3.1. Results on the MINST

Without applying the defense method, the accuracy of the model against the FGSM, SLD and PGD attacks were about 33%, 36% and 6%, respectively. With applying the NFM defense method, the maximum accuracy was about 61%, 85% and 76%, respectively.

The following results were obtained from Figure 2.

(1): The accuracy values dropped from over 95% to about 30% under the condition of the FGSM attack without defense, while the accuracy of the model improved to 60% with the NFM defense. Among them, the defense effect of the NFM under the condition of Uniform noise was the best (see Figure 2A–C,J);
(2): The accuracy values dropped from over 95% to below 10% under the condition of the PCD attack without defense, while the accuracy of the model improved to 80% with the NFM defense. Among them, the defense effect of the NFM under the condition of Poisson noise was the best (see Figure 2D–F,K);
(3): The accuracy values dropped from over 95% to below 40% under the condition of the SLD attack without defense, while the accuracy of the model improved to over 80% with the NFM defense. Among them, the defense effect of the NFM under the condition of Poisson noise was the best (see Figure 2G–I,L).

The results obtained from Figure 3 and Figure 4 were as follows:

(1): In the NFM under Gaussian noise conditions, when the input noise amplitude varied from 0% to 40%, the model accuracy was improved in all attack conditions. The NFM under Poisson noise conditions improved model accuracy in all attack conditions with input noise amplitudes from 0% to 80%. In the NFM under Uniform noise conditions, when the input noise amplitude was 60% to 80%, the model accuracy was improved in all attack conditions (see Figure 3);
(2): Under the FGSM attack condition, the model accuracy was improved when adding training noise ranging from 0% to 80% amplitude. Under the PGD attack condition, adding training noise in almost all amplitude intervals improved the model accuracy. Under the SLD attack condition, except adding 100% amplitude training noise, the model accuracy was improved in all cases (see Figure 4);
(3): The NFM under Poisson noise conditions had the best defense effect against all attacks which was obtained at an 80% amplitude Poisson noise condition.

3.2. Results on the CIFAR-10

Figure 5 shows the accuracies of test images with various amplitude noises used with the CIFAR-10 dataset. The model was trained using training images with various amplitude noises.

From Figure 5 we can reach the following conclusions:

(1): The accuracy values dropped from over 90% to below 20% under the condition of the FGSM attack, while the accuracy of the model improved with the NFM to 80%. Among them, the defense effect of the NFM under a condition of Poisson noise and Uniform noise was the best (see Figure 5A–C,J);
(2): The accuracy values dropped from over 90% to below 10% under the condition of the PGD attack, while the accuracy of the model improved to over 80% with the NFM. Among them, the defense effect of the NFM under a condition of Poisson noise and Uniform noise was the best (see Figure 5D–F,K);
(3): The accuracy values dropped from over 90% to about 40% under the condition of the SLD attack, while the accuracy of the model improved to 85% with the NFM. Among them, the defense effect of the NFM under a condition of Poisson noise and Uniform noise was the best (see Figure 5G–I,L).

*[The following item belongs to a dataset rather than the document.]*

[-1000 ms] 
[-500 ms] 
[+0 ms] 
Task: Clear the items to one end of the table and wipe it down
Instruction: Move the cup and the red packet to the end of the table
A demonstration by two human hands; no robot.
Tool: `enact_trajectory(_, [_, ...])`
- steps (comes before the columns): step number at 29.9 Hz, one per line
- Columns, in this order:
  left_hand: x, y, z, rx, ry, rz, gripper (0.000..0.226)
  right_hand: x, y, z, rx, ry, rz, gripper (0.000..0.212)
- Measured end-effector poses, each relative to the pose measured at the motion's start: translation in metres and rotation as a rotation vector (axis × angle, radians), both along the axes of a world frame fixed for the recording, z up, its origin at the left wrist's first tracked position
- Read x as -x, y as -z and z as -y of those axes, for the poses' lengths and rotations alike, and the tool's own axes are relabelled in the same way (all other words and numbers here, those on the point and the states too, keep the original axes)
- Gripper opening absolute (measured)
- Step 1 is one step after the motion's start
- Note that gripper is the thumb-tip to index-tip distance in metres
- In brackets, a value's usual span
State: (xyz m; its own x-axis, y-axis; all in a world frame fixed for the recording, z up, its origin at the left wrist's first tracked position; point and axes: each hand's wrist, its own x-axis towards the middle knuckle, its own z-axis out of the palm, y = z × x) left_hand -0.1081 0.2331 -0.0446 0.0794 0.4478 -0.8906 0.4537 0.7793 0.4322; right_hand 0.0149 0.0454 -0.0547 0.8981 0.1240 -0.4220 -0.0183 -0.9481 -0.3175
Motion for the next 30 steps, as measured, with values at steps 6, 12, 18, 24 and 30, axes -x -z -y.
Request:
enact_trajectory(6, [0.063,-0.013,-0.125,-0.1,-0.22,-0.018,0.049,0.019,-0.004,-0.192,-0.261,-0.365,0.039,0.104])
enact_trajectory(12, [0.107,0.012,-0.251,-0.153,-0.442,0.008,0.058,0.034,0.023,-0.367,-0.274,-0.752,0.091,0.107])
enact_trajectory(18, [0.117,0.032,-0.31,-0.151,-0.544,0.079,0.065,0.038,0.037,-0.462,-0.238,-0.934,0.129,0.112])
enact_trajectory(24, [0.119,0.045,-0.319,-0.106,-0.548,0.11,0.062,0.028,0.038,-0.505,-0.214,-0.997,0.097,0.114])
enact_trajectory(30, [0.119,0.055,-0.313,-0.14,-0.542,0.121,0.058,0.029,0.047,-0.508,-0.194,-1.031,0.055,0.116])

The results obtained from Figure 6 and Figure 7 were as follows:

(1): On the CIFAR-10 dataset, under the conditions of the FGSM, PGD and SLD attacks, the model accuracy tended to be the highest at a small amplitude noise;
(2): Whether adding input noise or training noise, the model accuracy was significantly improved compared to without adding noise.

On the CIFAR-10 dataset, we found that the NFM improved the accuracy in defending against adversarial attacks. The accuracy was 78%, 83% and 89% in defending against the FGSM, PGD and SLD attacks, respectively. We explain the reasons why the NFM was effective in the following discussion section.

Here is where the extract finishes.